# Exercise aim:
For the data below, give the number of lines that include the word "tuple" and nothing else.

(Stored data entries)

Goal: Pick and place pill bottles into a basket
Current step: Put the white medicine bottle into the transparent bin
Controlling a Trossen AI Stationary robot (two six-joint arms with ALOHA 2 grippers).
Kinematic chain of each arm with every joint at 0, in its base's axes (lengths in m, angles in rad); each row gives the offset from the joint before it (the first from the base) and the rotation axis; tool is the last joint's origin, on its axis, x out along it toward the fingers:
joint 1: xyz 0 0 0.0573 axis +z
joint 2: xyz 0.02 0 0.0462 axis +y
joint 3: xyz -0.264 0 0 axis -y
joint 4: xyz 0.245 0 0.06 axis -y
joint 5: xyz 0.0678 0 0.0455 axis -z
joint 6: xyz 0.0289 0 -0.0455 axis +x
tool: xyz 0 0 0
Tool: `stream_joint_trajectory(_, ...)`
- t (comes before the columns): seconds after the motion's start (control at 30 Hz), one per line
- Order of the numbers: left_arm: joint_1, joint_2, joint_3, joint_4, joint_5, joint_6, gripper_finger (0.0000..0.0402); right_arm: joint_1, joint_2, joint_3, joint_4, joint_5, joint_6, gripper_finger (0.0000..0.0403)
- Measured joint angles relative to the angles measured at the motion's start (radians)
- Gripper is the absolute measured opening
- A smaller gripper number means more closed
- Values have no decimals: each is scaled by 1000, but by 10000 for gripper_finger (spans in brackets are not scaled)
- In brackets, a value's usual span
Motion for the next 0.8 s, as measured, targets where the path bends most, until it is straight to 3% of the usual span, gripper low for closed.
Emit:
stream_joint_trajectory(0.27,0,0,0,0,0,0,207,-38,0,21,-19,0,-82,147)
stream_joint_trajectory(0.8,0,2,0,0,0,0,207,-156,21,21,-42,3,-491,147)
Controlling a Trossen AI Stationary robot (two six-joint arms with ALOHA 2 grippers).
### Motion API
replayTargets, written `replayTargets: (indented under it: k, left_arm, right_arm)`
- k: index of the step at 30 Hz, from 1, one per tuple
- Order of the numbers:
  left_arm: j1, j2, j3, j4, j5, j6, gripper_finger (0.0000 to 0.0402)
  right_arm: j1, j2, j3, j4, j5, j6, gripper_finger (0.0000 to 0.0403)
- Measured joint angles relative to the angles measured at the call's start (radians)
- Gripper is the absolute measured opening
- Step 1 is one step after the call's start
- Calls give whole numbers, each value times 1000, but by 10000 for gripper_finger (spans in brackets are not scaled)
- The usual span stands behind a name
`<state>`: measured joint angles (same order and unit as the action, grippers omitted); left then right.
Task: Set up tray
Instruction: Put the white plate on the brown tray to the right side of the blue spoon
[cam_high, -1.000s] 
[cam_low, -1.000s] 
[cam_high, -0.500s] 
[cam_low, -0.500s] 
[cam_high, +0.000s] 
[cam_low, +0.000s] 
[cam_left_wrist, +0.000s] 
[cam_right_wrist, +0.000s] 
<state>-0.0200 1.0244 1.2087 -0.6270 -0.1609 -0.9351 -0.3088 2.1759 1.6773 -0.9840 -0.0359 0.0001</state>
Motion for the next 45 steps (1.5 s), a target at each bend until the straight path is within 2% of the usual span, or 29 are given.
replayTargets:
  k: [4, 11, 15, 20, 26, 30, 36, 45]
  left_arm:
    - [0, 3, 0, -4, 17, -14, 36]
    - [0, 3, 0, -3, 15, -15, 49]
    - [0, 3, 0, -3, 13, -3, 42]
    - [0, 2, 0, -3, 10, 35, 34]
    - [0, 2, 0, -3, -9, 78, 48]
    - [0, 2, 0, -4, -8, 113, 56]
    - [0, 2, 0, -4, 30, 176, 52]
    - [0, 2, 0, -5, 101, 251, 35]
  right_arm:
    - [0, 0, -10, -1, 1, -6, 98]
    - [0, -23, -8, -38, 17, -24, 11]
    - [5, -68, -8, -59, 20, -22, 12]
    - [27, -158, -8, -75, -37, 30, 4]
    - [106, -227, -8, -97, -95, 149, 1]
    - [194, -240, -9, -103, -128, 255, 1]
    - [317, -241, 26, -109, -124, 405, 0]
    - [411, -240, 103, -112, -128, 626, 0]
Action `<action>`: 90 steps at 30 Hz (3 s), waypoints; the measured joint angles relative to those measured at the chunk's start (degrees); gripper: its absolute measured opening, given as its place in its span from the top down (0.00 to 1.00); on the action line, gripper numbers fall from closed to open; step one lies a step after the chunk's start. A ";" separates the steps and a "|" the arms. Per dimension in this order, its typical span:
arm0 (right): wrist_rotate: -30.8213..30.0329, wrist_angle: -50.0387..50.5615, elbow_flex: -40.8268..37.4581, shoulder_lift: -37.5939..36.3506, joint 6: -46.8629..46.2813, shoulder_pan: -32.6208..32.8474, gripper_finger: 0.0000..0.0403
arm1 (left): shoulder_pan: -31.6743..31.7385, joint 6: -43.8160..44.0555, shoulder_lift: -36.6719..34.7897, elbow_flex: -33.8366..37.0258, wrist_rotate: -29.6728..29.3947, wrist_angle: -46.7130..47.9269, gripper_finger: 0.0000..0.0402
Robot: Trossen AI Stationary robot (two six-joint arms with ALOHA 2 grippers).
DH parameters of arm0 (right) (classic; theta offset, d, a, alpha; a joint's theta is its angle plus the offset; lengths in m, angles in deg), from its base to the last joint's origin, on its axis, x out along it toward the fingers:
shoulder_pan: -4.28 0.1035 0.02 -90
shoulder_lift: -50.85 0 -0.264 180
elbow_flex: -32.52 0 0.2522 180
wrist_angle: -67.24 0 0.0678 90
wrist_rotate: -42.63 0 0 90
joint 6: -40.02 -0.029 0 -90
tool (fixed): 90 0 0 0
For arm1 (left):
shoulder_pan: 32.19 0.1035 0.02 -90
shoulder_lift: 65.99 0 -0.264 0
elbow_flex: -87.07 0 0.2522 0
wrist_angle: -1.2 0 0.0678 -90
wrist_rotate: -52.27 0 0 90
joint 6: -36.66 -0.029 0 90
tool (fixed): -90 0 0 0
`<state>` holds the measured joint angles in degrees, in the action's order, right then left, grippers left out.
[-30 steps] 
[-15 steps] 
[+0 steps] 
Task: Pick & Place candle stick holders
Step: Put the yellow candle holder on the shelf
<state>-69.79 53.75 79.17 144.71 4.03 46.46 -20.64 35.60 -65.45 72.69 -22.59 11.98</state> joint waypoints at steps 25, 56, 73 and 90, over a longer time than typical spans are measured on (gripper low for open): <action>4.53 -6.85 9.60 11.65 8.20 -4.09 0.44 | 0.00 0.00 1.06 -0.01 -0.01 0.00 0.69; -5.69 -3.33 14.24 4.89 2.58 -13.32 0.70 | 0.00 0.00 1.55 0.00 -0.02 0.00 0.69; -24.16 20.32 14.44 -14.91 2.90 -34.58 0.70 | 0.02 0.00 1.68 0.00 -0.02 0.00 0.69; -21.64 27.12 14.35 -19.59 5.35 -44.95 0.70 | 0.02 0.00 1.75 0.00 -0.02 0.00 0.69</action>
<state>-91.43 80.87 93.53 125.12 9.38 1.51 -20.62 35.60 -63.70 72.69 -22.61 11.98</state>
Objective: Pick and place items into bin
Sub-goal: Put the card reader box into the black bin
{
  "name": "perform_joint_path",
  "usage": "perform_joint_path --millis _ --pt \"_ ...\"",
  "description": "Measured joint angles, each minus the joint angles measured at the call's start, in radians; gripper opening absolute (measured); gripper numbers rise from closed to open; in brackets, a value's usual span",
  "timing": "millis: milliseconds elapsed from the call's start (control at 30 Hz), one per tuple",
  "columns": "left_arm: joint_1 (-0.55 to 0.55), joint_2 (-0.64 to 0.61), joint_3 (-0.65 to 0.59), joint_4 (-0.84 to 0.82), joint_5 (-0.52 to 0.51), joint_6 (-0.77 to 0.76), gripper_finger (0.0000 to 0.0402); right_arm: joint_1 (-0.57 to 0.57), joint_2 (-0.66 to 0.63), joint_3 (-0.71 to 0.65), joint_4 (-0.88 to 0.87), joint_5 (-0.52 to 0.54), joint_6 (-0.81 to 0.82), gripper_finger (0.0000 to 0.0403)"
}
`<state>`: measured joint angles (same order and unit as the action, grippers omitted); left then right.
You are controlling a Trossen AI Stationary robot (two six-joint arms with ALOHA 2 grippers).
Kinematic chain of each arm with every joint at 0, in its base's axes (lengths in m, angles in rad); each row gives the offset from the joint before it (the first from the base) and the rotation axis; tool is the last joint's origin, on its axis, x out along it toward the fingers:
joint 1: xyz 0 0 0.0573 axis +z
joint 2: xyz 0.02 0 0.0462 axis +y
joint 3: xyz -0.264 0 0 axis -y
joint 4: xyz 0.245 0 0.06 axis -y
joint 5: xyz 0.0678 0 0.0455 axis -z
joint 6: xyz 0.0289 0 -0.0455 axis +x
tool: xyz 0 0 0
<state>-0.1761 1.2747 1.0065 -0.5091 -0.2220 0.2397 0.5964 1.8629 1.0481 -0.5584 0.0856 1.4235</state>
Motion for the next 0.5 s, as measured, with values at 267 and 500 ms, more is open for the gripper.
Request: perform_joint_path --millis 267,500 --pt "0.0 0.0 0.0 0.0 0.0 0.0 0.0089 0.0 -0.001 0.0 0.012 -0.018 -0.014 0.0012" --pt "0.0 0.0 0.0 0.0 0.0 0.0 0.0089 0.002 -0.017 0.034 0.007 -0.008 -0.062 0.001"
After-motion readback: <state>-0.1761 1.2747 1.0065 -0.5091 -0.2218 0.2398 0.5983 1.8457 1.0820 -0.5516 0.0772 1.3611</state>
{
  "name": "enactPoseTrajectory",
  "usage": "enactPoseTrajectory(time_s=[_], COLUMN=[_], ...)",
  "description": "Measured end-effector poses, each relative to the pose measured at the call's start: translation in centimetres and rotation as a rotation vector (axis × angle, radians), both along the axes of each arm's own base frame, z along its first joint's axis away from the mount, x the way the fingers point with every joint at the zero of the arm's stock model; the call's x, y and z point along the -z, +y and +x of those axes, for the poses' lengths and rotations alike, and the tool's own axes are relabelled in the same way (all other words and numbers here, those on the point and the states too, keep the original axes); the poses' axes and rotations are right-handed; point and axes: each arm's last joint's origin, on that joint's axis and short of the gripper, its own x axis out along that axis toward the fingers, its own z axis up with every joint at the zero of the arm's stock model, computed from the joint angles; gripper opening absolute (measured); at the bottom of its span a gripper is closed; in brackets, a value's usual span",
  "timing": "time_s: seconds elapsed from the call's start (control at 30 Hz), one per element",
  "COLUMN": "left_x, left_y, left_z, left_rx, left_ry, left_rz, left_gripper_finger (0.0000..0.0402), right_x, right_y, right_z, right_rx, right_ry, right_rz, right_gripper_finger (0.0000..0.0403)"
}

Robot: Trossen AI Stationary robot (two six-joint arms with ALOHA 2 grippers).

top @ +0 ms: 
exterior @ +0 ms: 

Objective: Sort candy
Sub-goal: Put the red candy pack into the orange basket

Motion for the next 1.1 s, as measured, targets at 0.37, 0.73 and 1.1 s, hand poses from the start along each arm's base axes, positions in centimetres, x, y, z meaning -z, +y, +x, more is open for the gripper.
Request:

# Written response:
2